● TASK DESCRIPTION
Every line of the data should be output word for word.

═════ RECORDED DATA

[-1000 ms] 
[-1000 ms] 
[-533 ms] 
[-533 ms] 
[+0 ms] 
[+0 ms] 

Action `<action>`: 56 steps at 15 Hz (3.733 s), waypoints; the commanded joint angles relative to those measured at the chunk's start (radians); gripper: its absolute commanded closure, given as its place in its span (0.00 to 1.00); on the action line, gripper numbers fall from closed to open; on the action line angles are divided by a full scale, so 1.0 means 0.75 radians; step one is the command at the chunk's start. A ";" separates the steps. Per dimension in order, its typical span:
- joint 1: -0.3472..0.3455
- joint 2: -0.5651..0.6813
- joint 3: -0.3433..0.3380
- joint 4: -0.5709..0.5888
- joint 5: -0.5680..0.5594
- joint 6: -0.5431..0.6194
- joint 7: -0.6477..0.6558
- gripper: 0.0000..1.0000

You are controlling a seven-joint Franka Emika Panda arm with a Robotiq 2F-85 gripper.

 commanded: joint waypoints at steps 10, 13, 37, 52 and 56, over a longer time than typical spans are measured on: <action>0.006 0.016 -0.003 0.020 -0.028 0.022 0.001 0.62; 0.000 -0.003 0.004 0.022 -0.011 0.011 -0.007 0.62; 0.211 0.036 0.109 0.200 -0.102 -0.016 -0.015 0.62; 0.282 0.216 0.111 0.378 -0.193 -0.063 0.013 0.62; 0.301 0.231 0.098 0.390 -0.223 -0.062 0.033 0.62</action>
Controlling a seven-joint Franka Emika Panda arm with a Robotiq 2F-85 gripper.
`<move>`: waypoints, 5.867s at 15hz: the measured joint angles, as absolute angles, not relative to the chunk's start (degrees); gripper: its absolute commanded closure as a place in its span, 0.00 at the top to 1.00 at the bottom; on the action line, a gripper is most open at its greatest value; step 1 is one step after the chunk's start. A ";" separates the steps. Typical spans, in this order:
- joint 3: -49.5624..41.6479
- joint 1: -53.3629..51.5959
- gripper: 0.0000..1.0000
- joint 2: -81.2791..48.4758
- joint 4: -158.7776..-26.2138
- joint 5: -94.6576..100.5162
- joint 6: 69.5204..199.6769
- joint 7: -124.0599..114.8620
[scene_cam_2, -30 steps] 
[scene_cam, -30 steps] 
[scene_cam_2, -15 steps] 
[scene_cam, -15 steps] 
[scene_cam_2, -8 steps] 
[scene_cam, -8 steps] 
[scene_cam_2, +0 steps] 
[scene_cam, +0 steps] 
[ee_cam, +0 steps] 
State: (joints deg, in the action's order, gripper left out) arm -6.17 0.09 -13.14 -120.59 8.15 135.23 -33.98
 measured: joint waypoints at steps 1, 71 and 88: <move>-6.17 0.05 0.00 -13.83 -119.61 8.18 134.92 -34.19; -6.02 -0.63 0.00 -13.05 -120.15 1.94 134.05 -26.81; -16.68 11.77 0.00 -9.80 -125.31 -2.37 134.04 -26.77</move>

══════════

● ANSWER FOR THE TASK
[-1000 ms] 
[-1000 ms] 
[-533 ms] 
[-533 ms] 
[+0 ms] 
[+0 ms] 

Action `<action>`: 56 steps at 15 Hz (3.733 s), waypoints; the commanded joint angles relative to those measured at the chunk's start (radians); gripper: its absolute commanded closure, given as its place in its span (0.00 to 1.00); on the action line, gripper numbers fall from closed to open; on the action line angles are divided by a full scale, so 1.0 means 0.75 radians; step one is the command at the chunk's start. A ";" separates the steps. Per dimension in order, its typical span:
- joint 1: -0.3472..0.3455
- joint 2: -0.5651..0.6813
- joint 3: -0.3433..0.3380
- joint 4: -0.5709..0.5888
- joint 5: -0.5680..0.5594
- joint 6: -0.5431..0.6194
- joint 7: -0.6477..0.6558
- gripper: 0.0000..1.0000

You are controlling a seven-joint Franka Emika Panda arm with a Robotiq 2F-85 gripper.

 commanded: joint waypoints at steps 10, 13, 37, 52 and 56, over a longer time than typical spans are measured on: <action>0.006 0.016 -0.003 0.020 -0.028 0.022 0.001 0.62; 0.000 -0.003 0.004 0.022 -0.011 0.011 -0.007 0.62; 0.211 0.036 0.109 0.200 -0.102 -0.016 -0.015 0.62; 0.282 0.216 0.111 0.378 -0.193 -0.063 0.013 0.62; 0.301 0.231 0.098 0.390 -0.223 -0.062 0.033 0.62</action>
Controlling a seven-joint Franka Emika Panda arm with a Robotiq 2F-85 gripper.
`<move>`: waypoints, 5.867s at 15hz: the measured joint angles, as absolute angles, not relative to the chunk's start (degrees); gripper: its absolute commanded closure as a place in its span, 0.00 at the top to 1.00 at the bottom; on the action line, a gripper is most open at its greatest value; step 1 is one step after the chunk's start. A ";" separates the steps. Typical spans, in this order:
- joint 3: -49.5624..41.6479
- joint 1: -53.3629..51.5959
- gripper: 0.0000..1.0000
- joint 2: -81.2791..48.4758
- joint 4: -158.7776..-26.2138
- joint 5: -94.6576..100.5162
- joint 6: 69.5204..199.6769
- joint 7: -124.0599..114.8620
[scene_cam_2, -30 steps] 
[scene_cam, -30 steps] 
[scene_cam_2, -15 steps] 
[scene_cam, -15 steps] 
[scene_cam_2, -8 steps] 
[scene_cam, -8 steps] 
[scene_cam_2, +0 steps] 
[scene_cam, +0 steps] 
[ee_cam, +0 steps] 
State: (joints deg, in the action's order, gripper left out) arm -6.17 0.09 -13.14 -120.59 8.15 135.23 -33.98
 measured: joint waypoints at steps 1, 71 and 88: <move>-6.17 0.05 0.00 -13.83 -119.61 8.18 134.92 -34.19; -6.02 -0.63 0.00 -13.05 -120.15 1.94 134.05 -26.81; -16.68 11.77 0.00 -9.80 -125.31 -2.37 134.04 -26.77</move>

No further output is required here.